If you can have a network as a service, then what’s wrong with a simplified way to view all the complex network management and security tools? For enterprises with complex WAN backhaul, data centres and multi-office environments, plus an ever-growing network edge, secure access service edge (SASE) simplifies network operations and management, with SD-WAN providing operating flexibility.

IT research company Gartner coined the phrase secure access service edge (SASE) in 2019, as a way to reduce complexity, whatever the hardware vendors and service providers involved. SASE also provides a strong customer experience with good network performance from any location, which is key for critical business tasks and high-speed operations.

Supporting business operations, SASE can prevent intrusions and data loss and keep misguided or bad actors within the business from leaking data. A SASE-powered solution can protect all users, no matter how large an enterprise scales, and as the threat landscape changes. The difference is that they do so through less complex, more understandable applications that simplify the language of IT defence and reduce the number of products needed to protect all data, not just critical files.

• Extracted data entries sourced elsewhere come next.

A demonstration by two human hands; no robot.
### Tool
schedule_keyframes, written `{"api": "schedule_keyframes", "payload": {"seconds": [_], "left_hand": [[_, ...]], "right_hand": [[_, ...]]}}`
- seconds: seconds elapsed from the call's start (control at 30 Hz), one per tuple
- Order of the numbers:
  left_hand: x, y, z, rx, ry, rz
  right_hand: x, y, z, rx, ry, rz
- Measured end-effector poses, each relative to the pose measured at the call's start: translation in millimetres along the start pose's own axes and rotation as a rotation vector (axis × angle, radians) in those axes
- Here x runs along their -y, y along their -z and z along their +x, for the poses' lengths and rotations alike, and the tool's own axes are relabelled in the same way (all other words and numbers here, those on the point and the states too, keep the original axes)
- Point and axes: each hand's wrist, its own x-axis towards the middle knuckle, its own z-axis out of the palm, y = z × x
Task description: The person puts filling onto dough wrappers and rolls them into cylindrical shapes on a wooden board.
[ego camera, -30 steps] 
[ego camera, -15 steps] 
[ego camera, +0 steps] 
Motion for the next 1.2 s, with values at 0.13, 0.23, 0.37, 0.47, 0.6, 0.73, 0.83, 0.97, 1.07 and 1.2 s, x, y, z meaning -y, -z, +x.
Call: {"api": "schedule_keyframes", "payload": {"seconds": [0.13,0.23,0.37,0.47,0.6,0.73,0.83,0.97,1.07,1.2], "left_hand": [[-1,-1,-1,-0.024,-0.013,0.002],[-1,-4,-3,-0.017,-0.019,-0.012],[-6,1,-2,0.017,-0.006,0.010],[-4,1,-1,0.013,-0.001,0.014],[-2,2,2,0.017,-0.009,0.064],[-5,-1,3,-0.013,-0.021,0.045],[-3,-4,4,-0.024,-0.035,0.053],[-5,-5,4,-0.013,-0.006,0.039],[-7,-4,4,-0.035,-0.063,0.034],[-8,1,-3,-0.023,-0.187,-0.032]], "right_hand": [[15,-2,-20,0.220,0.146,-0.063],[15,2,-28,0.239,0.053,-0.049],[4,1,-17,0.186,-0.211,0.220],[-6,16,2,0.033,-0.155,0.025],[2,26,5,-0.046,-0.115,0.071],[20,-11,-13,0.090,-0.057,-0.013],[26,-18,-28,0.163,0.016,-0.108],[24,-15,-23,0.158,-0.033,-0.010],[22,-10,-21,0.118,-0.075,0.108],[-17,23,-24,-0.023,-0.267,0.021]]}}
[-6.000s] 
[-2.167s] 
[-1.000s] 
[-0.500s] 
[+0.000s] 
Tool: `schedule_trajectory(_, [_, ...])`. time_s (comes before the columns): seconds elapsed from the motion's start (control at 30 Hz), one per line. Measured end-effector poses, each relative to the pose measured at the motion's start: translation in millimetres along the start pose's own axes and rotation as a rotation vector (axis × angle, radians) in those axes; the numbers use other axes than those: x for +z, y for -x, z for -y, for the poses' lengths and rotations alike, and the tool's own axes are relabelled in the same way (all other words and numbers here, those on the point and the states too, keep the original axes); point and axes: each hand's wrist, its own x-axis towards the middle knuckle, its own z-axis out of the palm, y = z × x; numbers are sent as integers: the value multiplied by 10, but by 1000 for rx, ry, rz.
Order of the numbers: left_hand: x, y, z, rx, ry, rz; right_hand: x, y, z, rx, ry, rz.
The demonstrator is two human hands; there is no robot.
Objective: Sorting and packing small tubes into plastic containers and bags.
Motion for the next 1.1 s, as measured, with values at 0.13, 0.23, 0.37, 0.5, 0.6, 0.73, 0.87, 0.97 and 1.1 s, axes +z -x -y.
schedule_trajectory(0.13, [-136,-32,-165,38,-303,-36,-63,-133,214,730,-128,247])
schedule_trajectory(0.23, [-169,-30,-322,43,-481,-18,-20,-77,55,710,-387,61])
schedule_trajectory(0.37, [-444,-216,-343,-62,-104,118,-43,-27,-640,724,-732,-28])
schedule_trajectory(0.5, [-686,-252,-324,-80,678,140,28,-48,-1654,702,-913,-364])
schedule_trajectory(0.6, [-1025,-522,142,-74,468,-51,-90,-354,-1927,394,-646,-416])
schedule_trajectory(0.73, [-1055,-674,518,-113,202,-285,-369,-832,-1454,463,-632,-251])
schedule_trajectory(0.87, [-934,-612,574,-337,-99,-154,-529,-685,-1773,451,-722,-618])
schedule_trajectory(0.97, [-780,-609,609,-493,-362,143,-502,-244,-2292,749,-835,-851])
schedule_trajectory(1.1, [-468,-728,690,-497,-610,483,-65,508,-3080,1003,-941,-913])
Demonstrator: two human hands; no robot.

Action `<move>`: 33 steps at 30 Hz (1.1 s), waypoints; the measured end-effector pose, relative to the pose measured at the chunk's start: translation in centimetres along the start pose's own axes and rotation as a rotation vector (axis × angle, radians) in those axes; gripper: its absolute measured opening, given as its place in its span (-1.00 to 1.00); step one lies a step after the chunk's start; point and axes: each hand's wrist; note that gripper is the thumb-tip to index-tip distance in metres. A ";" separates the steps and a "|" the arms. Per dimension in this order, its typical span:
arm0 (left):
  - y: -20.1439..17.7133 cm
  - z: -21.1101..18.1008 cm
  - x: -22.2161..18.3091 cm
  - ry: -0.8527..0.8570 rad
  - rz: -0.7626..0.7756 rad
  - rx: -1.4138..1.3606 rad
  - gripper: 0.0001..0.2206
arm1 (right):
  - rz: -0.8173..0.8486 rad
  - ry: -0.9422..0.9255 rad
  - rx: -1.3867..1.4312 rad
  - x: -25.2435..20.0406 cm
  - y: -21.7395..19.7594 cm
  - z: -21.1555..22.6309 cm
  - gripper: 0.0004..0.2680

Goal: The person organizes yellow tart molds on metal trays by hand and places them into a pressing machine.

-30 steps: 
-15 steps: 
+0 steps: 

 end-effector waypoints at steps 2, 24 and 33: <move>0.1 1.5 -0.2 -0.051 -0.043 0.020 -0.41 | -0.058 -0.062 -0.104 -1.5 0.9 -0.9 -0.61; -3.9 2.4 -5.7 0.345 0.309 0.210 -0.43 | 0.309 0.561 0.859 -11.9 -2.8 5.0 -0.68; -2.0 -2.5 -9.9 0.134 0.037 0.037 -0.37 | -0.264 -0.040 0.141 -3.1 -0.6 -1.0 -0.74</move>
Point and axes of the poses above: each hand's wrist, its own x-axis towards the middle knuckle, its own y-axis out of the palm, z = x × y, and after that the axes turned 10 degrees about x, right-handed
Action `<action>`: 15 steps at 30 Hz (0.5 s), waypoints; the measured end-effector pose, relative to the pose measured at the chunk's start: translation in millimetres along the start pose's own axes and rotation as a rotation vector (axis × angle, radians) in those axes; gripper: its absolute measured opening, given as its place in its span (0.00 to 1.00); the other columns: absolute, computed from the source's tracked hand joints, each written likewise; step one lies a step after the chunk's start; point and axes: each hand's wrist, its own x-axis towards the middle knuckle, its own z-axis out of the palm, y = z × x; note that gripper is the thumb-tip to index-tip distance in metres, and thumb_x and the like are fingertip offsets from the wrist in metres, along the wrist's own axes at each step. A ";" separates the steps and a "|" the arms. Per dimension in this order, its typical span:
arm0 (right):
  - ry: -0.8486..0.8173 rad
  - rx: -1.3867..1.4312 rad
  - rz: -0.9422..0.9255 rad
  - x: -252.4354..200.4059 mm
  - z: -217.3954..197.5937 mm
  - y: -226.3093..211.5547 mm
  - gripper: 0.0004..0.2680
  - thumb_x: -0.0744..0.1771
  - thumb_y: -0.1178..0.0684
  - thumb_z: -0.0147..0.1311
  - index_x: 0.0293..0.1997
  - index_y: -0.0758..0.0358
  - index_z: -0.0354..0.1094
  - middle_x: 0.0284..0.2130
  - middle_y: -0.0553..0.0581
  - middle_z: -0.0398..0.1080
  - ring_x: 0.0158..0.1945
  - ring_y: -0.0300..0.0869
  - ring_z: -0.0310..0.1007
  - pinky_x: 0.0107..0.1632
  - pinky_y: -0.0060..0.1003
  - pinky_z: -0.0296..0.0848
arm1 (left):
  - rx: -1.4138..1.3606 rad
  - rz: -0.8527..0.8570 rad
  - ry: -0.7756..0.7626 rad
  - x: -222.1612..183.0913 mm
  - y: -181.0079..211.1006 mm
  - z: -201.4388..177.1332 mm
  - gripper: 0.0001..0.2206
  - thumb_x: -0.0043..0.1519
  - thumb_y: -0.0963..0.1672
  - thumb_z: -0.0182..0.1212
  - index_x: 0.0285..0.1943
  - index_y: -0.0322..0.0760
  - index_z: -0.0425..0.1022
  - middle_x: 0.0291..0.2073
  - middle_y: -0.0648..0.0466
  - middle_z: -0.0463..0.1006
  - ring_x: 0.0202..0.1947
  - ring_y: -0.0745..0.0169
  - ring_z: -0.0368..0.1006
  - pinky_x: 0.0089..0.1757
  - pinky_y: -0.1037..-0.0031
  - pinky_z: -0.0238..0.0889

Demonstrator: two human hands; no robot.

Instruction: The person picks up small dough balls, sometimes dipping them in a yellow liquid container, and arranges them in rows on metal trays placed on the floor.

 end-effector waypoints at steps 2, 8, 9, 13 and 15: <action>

All of this helps to maintain business continuity as the organization goes beyond the transformation into a data-smart, digitally-aware one.

4. Automation

As networks (and the services required to secure them) grow, our ability as humans to monitor and optimize them is being exceeded. When coupled with talent scarcities and an unpredictable job market, the case for automation is made clear.

Automation technologies like AIOps can take care of repetitive tasks such as configuration and troubleshooting, freeing up administrators to work on higher-value tasks. Once a network is up and running, AIOps can automatically monitor and diagnose network issues without the need for manual setup or adjustment, solving troubleshooting issues 90% faster and reducing trouble tickets by 50% by seeing issues before the user does.

Incorporating artificial intelligence isn’t without its challenges – AIOps requires both a culture shift and education for staff to help them understand and appreciate the benefits of this technology.

5. Connectivity at scale

With the proliferation of remote work, the distributed workforce and the emergence of the Internet of Things (IoT), traditional VLAN architectures will no longer be able to accommodate large volumes of users and devices coming from a variety of disparate locations.

To cater to this new era of high demand and low latency, all at scale, new architectures and protocols are being made available to meet growing business networking needs. Overlay networking tools, largely using open standards, sit on top of the traditional networks to deliver additional features and security benefits as part of overall SD-WAN and network as a service efforts to cater to the needs of each business and their disparate networks through virtual connections.

Selecting an agile, cloud-native solution that can cater to distributed workforces and ensure performance wherever it’s needed is also crucial - whether it’s consumed in the cloud or on-premises.

Final thoughts

The drumbeat of digital transformation continues to push companies of all sizes forward. Those with a well-managed transformation can make their best of their digital investments, scale and attract a modern workforce that gets the benefits of remote or hybrid working through secure networks, delivering a better work/life balance.

All of this through a modern and secure network is a small investment in the big scheme of most transformations. And without it, any business will struggle to deliver on its promises and find its workforce increasingly unhappy and unproductive.